Front. Surg., 02 June 2023
Sec. Visceral Surgery
This article is part of the Research Topic Trauma Surgery of the Pelvis and Abdominal Solid Organs View all 4 articles

Comparative study of pancreatic vessels and mesopancreas of rhesus monkeys and humans

\r\nFan Ye,&#x;Fan Ye1,†Hang Xiong,&#x;Hang Xiong1,†Hongyu SuHongyu Su1Ziheng HuangZiheng Huang2Wenxin LuoWenxin Luo2Dongmei YuanDongmei Yuan1Tao Yi
Tao Yi3*Hongying Zhou
\r\nHongying Zhou1*
  • 1Department of Human Anatomy, West China School of Basic Medical Sciences and Forensic Medicine, Sichuan University, Chengdu, China
  • 2West China School of Stomatology, Sichuan University, Chengdu, China
  • 3Biotherapy Laboratory of Gynecological Oncology, Key Laboratory of Obstetric and Gynecologic and Pediatric Diseases and Birth Defects of the Ministry of Education, West China Second Hospital, Sichuan University, Chengdu, China

Introduction: With the introduction of the concept of mesopancreas defining the perineural structures that includes neurovascular bundle and lymph nodes extending from the posterior surface of the pancreatic head to behind the mesenteric vessels,Total Mesopancreas Excision (TMpE) based on this theory has facilitated the development of pancreatic cancer surgery in clinical practice in recent years. However, the existence of so called mesopancreas in the human body is still in debate and the comparative study of mesopancreas of rhesus monkey and human have not been well investigated.

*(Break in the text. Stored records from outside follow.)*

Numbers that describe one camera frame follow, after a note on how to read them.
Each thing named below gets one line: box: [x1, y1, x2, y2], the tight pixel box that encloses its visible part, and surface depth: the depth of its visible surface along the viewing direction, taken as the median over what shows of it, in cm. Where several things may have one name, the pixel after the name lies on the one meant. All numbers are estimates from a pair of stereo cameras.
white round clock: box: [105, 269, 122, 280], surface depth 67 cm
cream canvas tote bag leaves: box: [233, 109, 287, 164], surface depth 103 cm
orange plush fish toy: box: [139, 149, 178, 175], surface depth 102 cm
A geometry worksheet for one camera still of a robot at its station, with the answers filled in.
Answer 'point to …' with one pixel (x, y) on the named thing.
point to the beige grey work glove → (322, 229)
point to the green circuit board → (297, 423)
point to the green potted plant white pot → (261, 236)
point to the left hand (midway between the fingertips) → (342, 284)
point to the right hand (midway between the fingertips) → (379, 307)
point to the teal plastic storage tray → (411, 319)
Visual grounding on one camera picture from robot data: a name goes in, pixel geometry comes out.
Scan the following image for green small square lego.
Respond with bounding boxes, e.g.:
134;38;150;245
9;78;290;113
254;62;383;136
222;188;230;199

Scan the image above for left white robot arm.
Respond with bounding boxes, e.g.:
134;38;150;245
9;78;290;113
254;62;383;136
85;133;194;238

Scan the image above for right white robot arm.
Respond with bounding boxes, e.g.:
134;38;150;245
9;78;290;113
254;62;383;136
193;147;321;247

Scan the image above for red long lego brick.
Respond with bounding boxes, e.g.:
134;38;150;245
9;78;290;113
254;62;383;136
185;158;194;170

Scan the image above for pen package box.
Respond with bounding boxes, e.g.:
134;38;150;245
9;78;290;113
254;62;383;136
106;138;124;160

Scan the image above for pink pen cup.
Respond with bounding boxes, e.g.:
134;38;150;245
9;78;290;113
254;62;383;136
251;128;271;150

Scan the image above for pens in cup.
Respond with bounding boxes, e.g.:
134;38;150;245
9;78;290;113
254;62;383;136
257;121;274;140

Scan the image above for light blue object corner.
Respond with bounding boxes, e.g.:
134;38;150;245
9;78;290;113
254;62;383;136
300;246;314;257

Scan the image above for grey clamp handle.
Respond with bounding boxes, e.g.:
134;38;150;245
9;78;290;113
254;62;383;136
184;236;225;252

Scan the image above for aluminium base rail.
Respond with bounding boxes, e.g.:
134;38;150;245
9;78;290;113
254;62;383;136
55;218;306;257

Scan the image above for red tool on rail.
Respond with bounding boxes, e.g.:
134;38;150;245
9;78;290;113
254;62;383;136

Purpose: The aim of our study is to compare the pancreatic vessels and fascia of human and rhesus monkeys in anatomical and embryological perspectives and to support the utilization of rhesus monkey as animal model.

Methods: In this study, 20 rhesus monkey cadavers were dissected and their mesopancreas location, relationships and arterial distribution were analyzed. We compared the location and developmental patterns of mesopancreas in macaques and humans.

Results: The results showed that the distribution of pancreatic arteries in rhesus monkeys was the same as that in humans, which is consistent with phylogenetic similarities. However, the morphological features of the mesopancreas and greater omentum is anatomically different from that of humans, including (1) the greater omentum is not connected to the transverse colon in monkeys. (2) The presence of the dorsal mesopancreas of the rhesus monkey suggests that it be an intraperitoneal organ. Comparative anatomical studies of mesopancreas and arteries in macaques and humans showed characteristic patterns of mesopancreas and similarities in pancreatic artery development in nonhuman primates, consistent with phylogenetic differentiation.

1. Introduction

Non-human primate (NHPs) species have many biological characteristics similar to those of humans and have a wide range of applications in taxonomy, ecology, anatomy, genetics, behavior, evolution, reproductive biology, and other fields of study (1, 2). Pancreatic diseases have always been difficult to diagnose and treat because of its deep location, many surrounding adjacent organs and complex structure. While diabetes-inducing non-human primates (NHPs) can serve as an ideal model for this pancreatic disease due to their high similarity to diabetic patients in terms of metabolic, hormonal and pathological abnormalities (3). Zhang et al. reported four modeling methods in rhesus monkeys, including total and partial pancreatectomy, the latter is more effective but needs a fully comprehension of pancreas anatomy (4). And anatomical studies on the pancreatic arteries of rhesus monkeys are scarce so far.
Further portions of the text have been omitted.